For their first event, QASA is hosting a fully booked Qahwa Night at Mitchell Hall, in conjunction with the Egyptian Students Association at Queen’s. 

The event will feature board games, live Arabic music, snacks, food, coffee, and a traditional Dabke. There will also be dialect challenges. 

For Khalaf, language is a huge part of being Arab. 

“Arab is anybody that speaks the language Arabic. Most Arabs are usually from the Middle East or any other country, but it’s just speaking the language, because I feel like the language is a huge part of our identity. It’s what connects most students most of the time.”

QASA aims to provide students with the opportunity to learn and practice Arabic, as well as teaching traditional dancing and eating Arab food. 

“That’s also a big part, finding [Arab] spaces in Kingston, like Arab restaurants,” Khalaf said.

Khalaf came to Toronto five years ago from Syria and has been heavily involved in organizing events for her community, like the annual Taste of the Middle East festival.

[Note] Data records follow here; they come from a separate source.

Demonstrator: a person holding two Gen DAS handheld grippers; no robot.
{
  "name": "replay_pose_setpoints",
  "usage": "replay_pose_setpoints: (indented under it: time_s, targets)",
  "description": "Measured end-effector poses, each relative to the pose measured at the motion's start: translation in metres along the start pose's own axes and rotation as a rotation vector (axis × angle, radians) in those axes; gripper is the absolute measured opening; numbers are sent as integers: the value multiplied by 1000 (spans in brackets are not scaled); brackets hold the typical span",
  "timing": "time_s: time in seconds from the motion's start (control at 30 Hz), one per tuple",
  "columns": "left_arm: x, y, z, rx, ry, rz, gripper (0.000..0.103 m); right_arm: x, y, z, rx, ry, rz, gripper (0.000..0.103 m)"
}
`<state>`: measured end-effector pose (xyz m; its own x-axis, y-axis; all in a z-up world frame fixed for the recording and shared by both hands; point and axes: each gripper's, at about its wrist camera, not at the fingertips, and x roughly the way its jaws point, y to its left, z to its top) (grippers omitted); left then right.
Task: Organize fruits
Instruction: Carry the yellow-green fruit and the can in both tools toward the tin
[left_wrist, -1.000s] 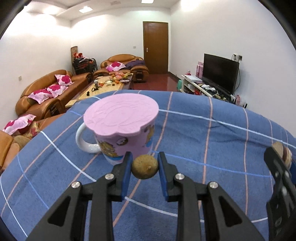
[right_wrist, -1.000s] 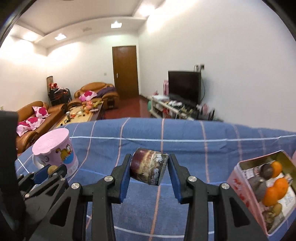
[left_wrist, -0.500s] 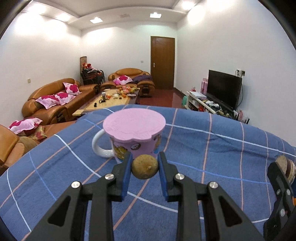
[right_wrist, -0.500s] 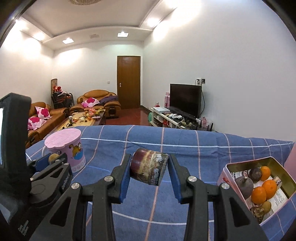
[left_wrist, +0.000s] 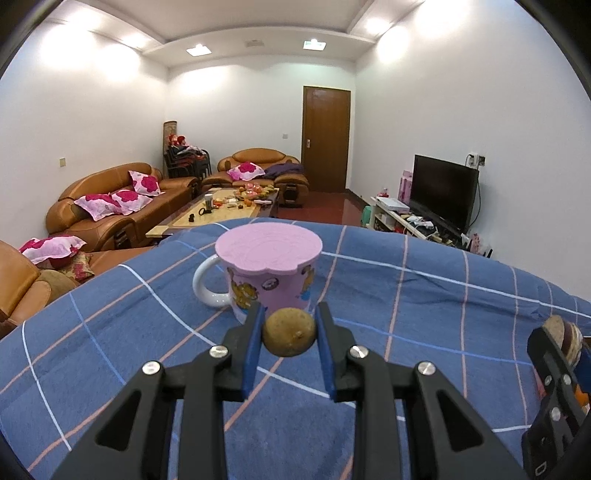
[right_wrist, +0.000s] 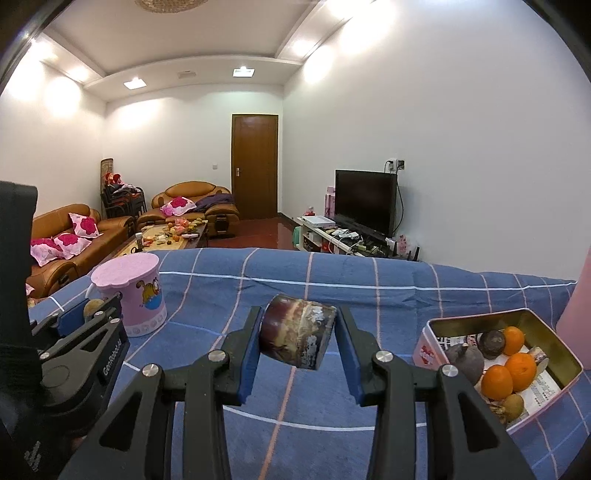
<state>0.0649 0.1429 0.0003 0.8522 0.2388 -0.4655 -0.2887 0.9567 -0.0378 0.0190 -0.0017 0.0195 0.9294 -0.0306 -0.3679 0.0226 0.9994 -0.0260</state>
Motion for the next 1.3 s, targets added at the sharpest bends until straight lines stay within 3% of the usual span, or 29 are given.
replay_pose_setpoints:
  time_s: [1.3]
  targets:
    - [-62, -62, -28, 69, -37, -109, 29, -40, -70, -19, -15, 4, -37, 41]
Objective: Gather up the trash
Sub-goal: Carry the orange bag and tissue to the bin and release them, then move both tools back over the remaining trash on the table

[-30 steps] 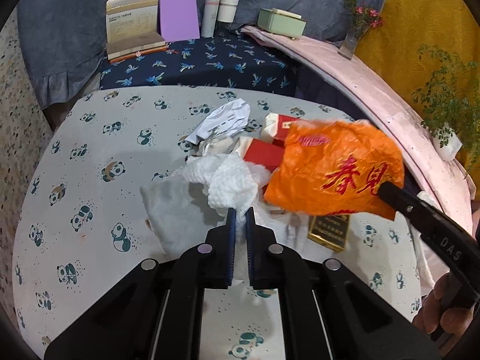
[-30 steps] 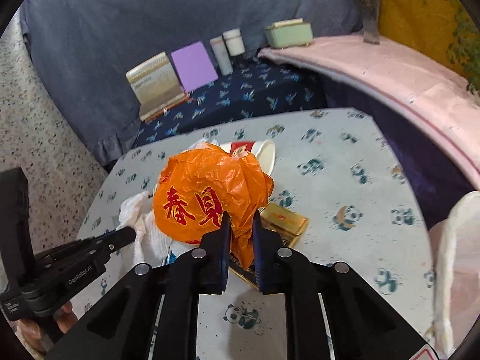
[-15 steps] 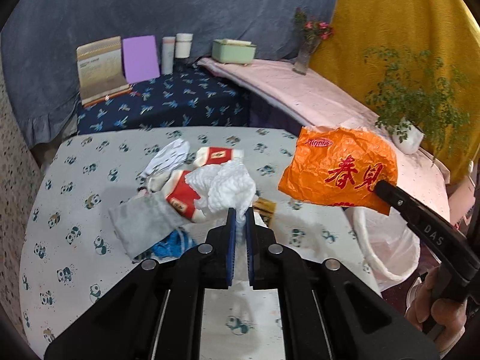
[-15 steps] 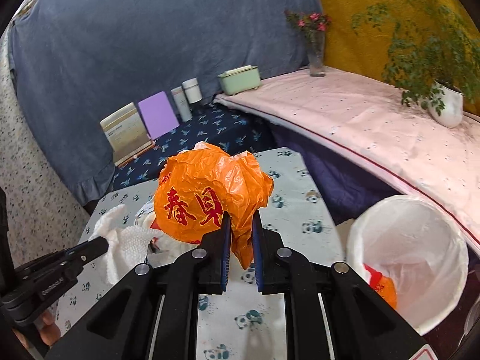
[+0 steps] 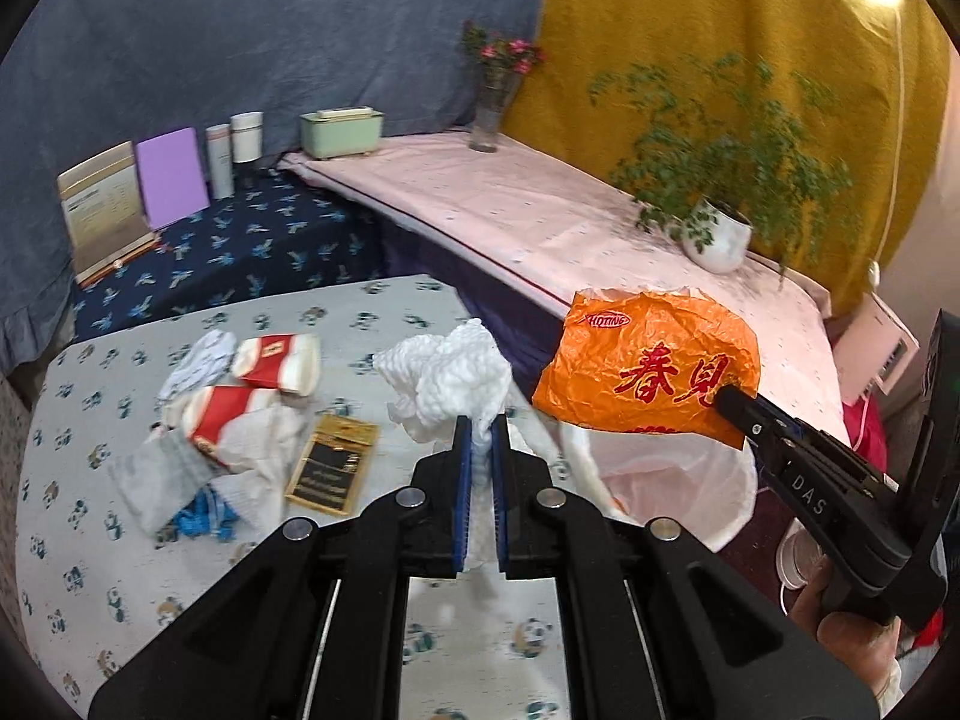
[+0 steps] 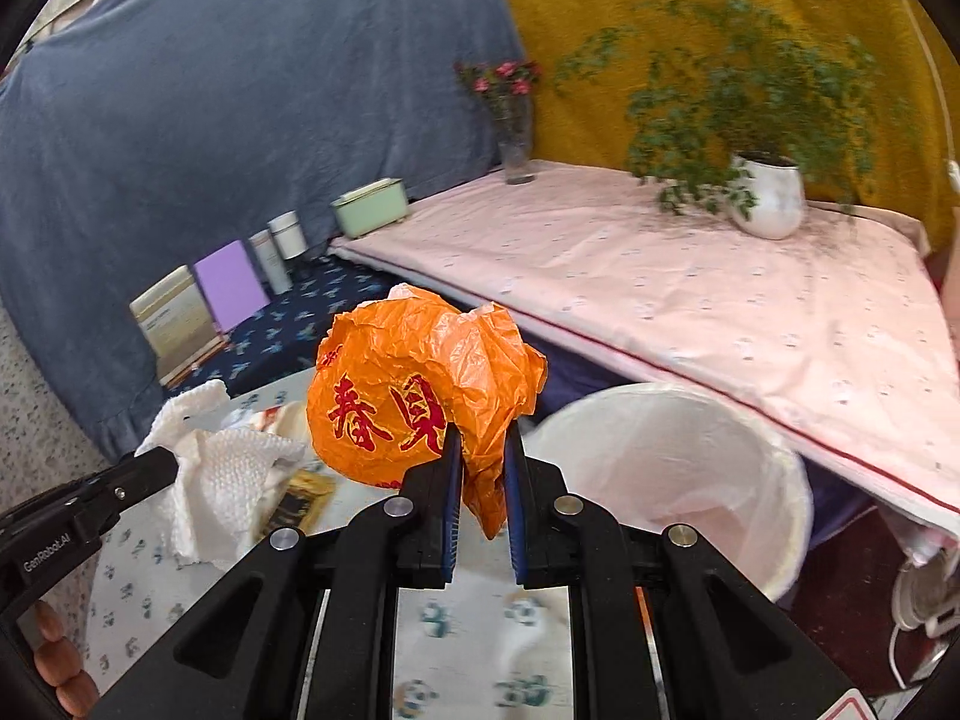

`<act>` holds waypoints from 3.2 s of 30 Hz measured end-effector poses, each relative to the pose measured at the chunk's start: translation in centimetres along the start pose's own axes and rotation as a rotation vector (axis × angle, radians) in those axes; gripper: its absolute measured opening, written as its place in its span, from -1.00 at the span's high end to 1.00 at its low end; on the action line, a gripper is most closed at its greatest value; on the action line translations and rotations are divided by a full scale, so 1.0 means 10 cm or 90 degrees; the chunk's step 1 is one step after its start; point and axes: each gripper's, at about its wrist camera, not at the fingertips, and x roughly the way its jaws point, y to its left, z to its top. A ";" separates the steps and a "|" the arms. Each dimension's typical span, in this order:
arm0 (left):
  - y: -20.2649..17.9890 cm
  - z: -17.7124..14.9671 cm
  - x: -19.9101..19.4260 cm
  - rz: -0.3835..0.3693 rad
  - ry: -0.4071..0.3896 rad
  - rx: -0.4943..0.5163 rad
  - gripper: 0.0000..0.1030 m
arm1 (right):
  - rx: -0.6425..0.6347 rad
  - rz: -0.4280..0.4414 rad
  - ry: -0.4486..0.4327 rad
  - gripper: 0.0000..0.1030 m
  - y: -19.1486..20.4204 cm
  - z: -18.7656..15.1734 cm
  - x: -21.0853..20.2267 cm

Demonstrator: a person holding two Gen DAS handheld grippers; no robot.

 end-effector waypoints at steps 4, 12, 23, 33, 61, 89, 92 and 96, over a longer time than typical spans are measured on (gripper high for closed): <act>-0.37 0.01 0.12 -0.028 0.009 0.033 0.89 | 0.004 -0.085 -0.013 0.75 -0.33 -0.05 -0.10; -1.05 0.00 0.45 -0.085 0.035 0.090 0.88 | 0.025 -0.205 -0.001 0.75 -0.92 -0.15 -0.16; -1.54 -0.09 0.89 -0.112 0.085 0.123 0.87 | 0.042 -0.255 0.045 0.74 -1.31 -0.31 -0.02; -1.51 -0.16 1.20 -0.109 0.115 0.108 0.49 | 0.048 -0.248 0.076 0.53 -1.27 -0.35 0.23; -0.52 -0.11 0.73 -0.007 0.046 0.000 -0.34 | -0.013 -0.173 0.023 -0.19 -0.49 -0.18 0.02; 1.51 -0.45 0.14 0.213 0.032 -0.148 -0.48 | -0.142 -0.015 0.078 -0.21 1.21 -0.46 0.41; 1.77 -0.52 0.12 0.236 0.041 -0.166 -0.48 | -0.162 0.010 0.092 -0.21 1.46 -0.53 0.51; 2.10 -0.61 0.13 0.258 0.054 -0.190 -0.48 | -0.184 0.042 0.108 -0.21 1.79 -0.61 0.64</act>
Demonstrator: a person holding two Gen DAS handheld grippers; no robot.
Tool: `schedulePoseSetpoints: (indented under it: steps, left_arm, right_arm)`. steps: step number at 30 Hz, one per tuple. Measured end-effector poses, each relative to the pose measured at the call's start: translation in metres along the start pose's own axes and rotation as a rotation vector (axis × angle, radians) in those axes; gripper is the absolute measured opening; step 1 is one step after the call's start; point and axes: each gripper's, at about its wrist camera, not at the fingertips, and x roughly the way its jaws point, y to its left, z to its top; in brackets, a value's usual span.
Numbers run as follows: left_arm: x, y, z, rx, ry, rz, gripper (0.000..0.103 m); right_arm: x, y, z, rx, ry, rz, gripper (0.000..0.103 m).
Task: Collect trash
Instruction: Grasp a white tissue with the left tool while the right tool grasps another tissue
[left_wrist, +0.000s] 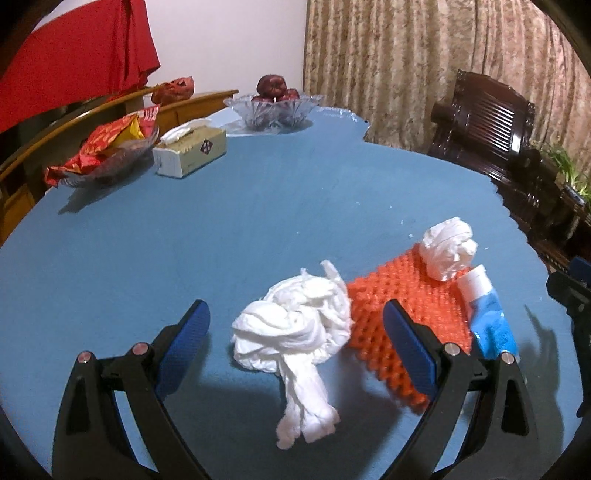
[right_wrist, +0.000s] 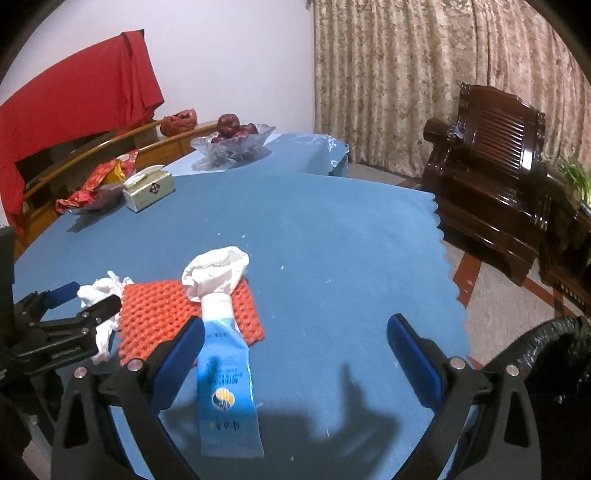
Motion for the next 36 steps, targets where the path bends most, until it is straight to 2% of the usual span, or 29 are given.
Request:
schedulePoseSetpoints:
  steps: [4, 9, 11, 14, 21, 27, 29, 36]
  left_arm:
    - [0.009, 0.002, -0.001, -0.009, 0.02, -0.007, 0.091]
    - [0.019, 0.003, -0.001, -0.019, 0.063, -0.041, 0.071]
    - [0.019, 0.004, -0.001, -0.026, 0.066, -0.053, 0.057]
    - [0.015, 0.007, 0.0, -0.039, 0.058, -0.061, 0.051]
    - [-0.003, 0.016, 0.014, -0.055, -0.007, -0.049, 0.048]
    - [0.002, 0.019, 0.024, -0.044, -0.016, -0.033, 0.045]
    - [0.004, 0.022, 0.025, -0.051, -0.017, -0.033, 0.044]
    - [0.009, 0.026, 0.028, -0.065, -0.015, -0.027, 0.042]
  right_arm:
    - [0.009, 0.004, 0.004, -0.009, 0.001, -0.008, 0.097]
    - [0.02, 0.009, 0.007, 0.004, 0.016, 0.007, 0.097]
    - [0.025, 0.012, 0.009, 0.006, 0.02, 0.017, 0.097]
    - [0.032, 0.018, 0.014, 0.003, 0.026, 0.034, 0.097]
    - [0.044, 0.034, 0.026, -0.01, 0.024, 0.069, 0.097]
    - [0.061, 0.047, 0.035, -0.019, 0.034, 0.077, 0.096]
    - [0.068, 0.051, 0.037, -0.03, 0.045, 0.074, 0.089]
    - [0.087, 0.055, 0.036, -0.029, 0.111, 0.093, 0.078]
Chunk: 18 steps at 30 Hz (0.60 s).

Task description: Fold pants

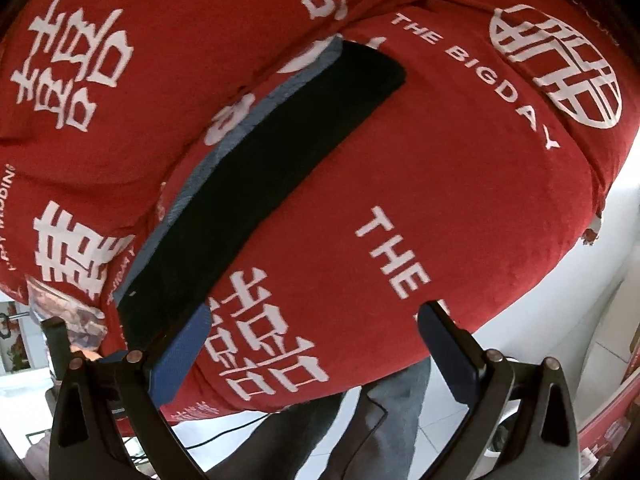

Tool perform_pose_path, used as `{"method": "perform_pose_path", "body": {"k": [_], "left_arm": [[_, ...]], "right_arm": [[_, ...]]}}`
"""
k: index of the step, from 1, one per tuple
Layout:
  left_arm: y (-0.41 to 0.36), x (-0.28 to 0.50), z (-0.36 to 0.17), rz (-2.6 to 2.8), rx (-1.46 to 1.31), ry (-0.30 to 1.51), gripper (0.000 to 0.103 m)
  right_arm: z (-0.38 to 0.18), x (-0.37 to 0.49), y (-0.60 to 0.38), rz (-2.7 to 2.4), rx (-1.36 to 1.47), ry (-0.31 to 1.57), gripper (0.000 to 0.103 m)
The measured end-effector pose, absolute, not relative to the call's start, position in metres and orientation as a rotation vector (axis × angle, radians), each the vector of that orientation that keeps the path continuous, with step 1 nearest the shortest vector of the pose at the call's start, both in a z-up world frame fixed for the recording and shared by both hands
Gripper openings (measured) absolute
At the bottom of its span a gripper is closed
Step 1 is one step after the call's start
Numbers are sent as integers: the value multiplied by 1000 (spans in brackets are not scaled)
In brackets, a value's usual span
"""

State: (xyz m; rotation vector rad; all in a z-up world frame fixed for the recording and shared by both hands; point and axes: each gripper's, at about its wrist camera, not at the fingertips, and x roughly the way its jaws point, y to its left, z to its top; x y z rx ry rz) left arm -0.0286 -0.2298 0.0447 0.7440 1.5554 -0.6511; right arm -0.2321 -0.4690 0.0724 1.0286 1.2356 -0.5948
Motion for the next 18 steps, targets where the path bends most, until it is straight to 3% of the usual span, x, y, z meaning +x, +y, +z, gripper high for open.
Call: {"method": "perform_pose_path", "body": {"k": [18], "left_arm": [[-307, -27, -5, -569, 590, 1509, 103]], "right_arm": [[-12, -229, -496, -530, 1068, 1312, 103]]}}
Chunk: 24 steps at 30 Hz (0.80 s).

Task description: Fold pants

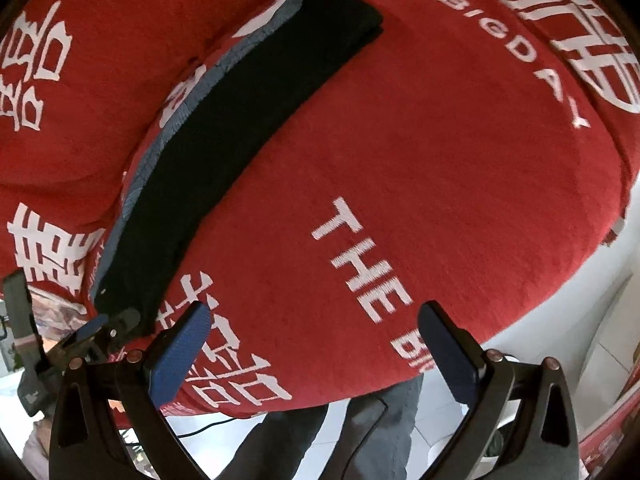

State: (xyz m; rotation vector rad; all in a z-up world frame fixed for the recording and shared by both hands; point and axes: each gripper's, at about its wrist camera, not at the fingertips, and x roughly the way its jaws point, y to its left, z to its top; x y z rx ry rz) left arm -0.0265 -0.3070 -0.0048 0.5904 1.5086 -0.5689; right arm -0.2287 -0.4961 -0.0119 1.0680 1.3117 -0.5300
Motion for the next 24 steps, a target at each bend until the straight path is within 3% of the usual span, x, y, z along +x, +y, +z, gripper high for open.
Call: {"method": "perform_pose_path", "body": {"k": [24], "left_arm": [[-314, -22, -43, -528, 639, 1462, 103]], "right_arm": [[-43, -193, -544, -494, 1097, 1186, 103]]}}
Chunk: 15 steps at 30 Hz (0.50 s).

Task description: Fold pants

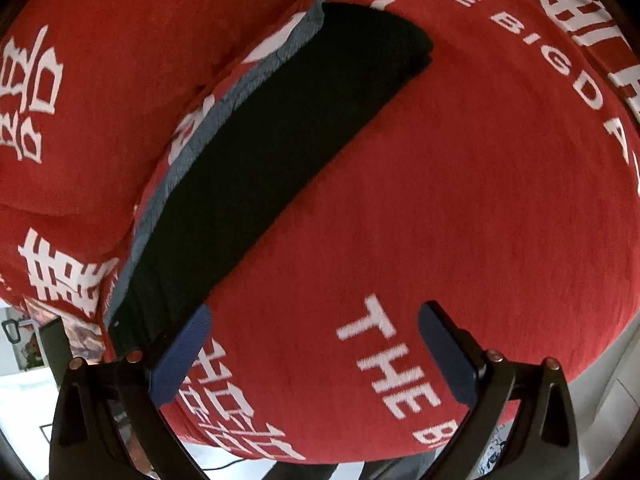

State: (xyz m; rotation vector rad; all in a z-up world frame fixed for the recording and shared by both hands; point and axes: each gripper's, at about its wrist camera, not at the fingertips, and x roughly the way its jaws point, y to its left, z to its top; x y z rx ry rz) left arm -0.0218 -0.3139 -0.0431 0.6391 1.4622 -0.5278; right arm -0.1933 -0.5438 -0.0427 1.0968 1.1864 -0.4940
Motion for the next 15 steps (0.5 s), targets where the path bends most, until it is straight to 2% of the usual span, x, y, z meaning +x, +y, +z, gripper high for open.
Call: {"method": "perform_pose_path", "body": {"k": [15], "left_arm": [[-332, -23, -57, -535, 689, 1452, 103]], "right_arm": [[-46, -189, -582, -498, 1121, 1146, 103]]}}
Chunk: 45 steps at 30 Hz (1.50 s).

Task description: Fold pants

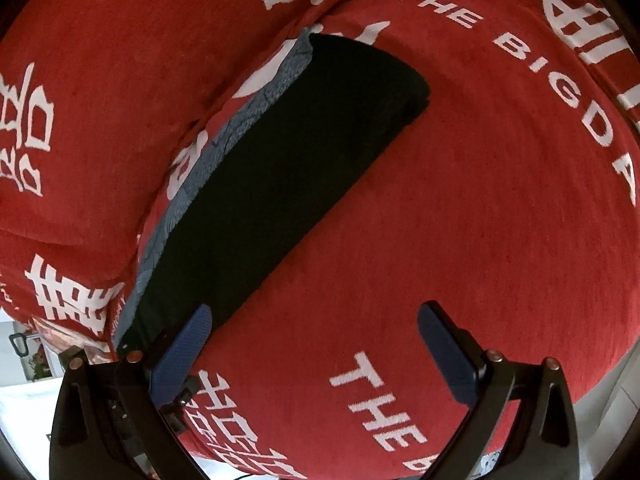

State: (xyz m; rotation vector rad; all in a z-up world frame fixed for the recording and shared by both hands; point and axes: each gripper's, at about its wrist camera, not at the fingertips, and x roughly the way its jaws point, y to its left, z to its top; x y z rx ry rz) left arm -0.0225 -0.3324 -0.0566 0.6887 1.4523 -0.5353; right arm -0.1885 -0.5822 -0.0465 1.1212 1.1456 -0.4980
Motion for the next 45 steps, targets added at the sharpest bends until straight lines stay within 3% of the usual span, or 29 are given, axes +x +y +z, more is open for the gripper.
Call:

“I’m hoping if we get enough funding to organize festivals that let other Arab and non-Arab students know about our food, music, and culture,” she said.

QASA plans to gear most of their events, which occur monthly, towards Arab students with the goal of providing them with space to build community. However, QASA also hopes to share their culture with non-Arab students at Queen’s. 

“We do strive to establish a community and provide space for [Arab] students to connect and interact, while also promoting our culture, language, and heritage, and adding to the diversity of Queen’s University,” Khalaf said.